- Opening Delimiter -

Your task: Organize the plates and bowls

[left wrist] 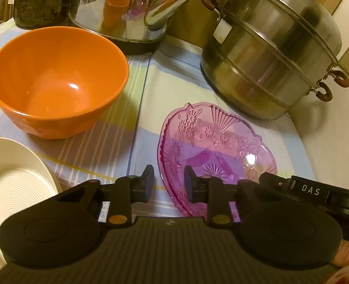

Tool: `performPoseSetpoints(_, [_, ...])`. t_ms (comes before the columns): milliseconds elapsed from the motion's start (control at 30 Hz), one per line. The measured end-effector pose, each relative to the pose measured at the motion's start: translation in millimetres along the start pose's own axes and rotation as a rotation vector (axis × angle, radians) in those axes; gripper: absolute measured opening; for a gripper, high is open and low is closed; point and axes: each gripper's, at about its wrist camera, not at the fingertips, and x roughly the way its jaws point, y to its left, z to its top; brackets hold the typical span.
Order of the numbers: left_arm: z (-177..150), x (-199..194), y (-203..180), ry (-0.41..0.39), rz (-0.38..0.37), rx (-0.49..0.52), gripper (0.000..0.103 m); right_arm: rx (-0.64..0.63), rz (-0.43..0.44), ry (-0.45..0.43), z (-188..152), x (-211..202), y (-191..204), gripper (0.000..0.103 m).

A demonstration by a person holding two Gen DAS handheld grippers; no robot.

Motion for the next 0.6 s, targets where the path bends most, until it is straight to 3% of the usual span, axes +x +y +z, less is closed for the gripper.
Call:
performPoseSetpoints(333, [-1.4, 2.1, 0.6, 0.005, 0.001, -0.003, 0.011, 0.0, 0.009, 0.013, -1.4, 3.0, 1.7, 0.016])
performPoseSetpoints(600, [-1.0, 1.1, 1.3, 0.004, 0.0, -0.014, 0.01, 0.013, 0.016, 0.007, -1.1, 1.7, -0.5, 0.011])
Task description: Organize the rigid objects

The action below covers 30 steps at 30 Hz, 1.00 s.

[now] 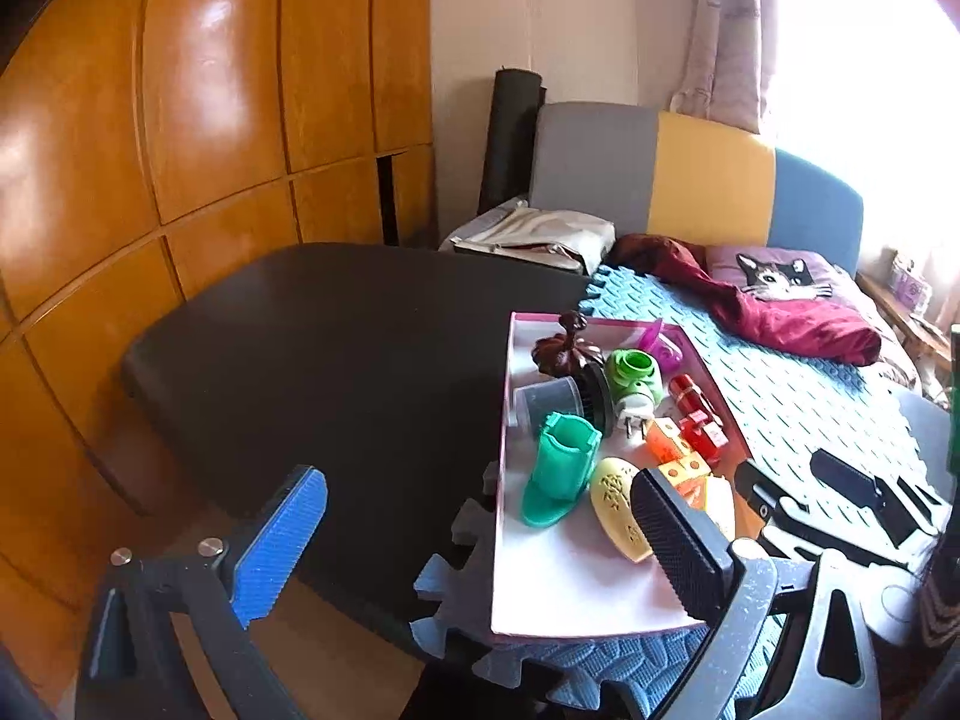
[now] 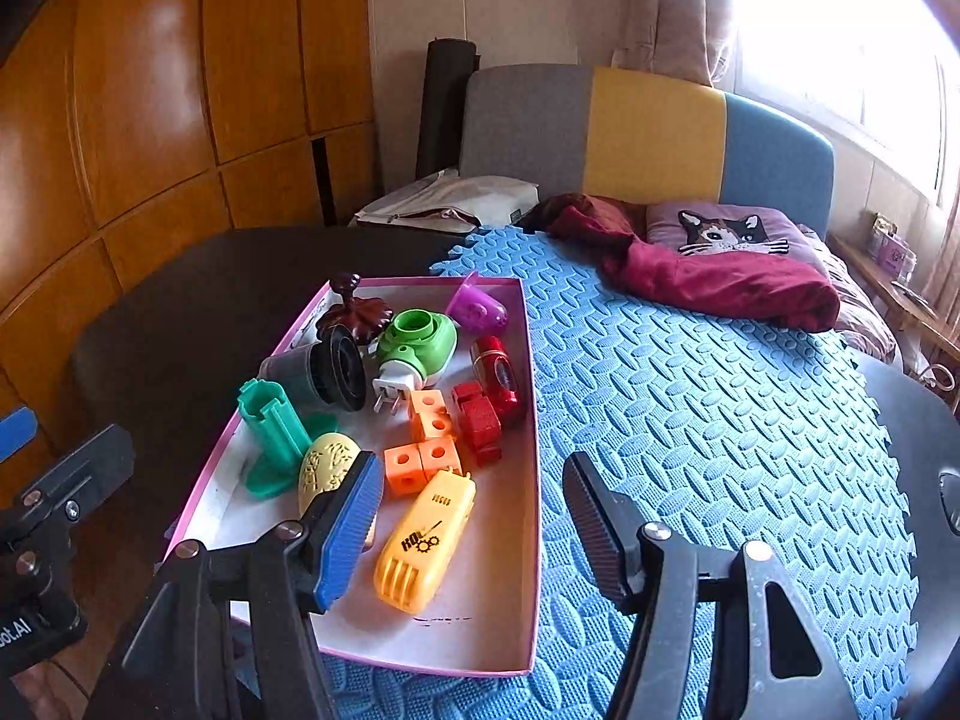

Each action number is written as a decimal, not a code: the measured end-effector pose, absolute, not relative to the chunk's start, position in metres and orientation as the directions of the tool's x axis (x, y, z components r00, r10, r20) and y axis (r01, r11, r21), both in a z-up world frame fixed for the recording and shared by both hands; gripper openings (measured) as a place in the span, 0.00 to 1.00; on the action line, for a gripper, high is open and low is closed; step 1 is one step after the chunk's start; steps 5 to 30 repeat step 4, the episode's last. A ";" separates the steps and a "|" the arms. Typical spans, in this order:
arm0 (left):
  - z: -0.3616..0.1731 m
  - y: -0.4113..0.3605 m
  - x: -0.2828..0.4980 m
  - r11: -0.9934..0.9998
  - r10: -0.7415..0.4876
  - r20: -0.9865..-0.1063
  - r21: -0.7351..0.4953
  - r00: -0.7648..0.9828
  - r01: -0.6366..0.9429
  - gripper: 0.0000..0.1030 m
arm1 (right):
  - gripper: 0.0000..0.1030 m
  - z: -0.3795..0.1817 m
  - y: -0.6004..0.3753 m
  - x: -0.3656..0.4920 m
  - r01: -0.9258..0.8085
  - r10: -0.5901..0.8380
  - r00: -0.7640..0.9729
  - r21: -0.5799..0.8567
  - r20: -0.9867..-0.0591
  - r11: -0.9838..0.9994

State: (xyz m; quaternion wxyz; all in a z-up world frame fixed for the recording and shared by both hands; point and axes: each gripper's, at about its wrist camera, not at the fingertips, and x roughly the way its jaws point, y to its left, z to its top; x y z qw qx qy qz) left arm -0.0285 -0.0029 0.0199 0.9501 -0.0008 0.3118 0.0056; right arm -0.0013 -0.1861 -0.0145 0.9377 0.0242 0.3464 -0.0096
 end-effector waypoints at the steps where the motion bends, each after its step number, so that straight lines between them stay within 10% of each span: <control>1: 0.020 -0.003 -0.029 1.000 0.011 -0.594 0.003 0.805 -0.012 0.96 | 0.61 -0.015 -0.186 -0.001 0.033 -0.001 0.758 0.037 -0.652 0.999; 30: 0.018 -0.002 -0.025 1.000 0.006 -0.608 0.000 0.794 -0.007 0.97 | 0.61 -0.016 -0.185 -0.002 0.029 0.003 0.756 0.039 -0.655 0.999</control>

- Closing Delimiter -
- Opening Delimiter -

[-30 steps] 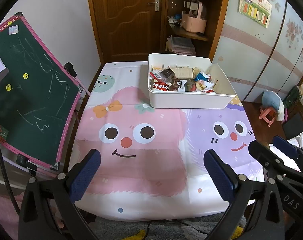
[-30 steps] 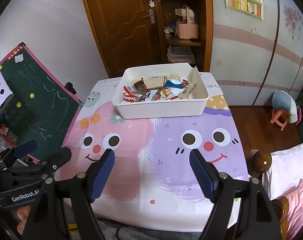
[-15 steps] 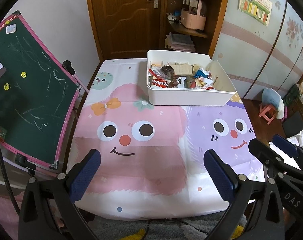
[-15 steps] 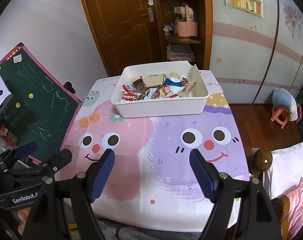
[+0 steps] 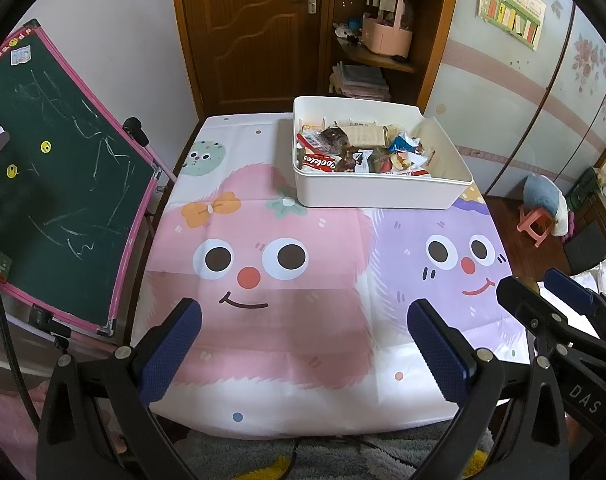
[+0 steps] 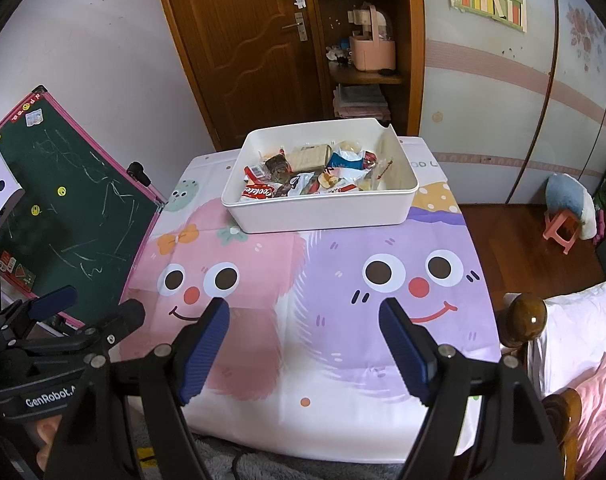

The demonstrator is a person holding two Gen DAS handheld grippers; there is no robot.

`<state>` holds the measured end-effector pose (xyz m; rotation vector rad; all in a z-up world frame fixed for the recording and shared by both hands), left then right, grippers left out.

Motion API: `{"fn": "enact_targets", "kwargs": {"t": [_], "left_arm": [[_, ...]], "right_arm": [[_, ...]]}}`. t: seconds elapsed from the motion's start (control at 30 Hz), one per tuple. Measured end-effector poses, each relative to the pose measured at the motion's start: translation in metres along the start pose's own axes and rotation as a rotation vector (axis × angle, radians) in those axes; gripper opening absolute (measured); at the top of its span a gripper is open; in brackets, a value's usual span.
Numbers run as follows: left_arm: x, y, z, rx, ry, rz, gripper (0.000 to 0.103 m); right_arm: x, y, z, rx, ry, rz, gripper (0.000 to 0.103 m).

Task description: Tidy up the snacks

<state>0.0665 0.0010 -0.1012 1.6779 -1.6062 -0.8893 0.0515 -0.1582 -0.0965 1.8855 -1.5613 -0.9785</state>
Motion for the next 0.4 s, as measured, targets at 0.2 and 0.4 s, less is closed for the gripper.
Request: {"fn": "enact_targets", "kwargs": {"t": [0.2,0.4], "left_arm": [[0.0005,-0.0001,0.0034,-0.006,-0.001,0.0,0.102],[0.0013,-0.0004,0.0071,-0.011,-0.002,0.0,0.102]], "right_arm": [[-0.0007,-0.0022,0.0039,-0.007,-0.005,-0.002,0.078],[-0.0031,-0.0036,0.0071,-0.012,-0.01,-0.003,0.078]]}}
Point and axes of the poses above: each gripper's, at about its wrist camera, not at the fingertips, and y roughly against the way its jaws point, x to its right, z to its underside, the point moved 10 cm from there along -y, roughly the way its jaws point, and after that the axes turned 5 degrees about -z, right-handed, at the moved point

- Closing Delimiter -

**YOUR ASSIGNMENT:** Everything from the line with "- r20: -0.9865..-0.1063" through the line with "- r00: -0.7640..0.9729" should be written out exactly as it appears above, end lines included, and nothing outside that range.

**OUTPUT FOR THIS EXERCISE:**
  - r20: -0.9865..-0.1063
  - r21: -0.7351..0.4953
  - r00: -0.7648..0.9828
  - r01: -0.6366..0.9429
  - gripper: 0.0000..0.1030 m
arm1 (right):
  - gripper: 0.0000..0.1030 m
  - z: -0.3795..0.1817 m
  - y: -0.6004..0.3753 m
  - x: -0.3656..0.4920 m
  - r01: -0.9258..0.8085
  - r10: -0.5901..0.8380
  - r00: -0.7640..0.9729

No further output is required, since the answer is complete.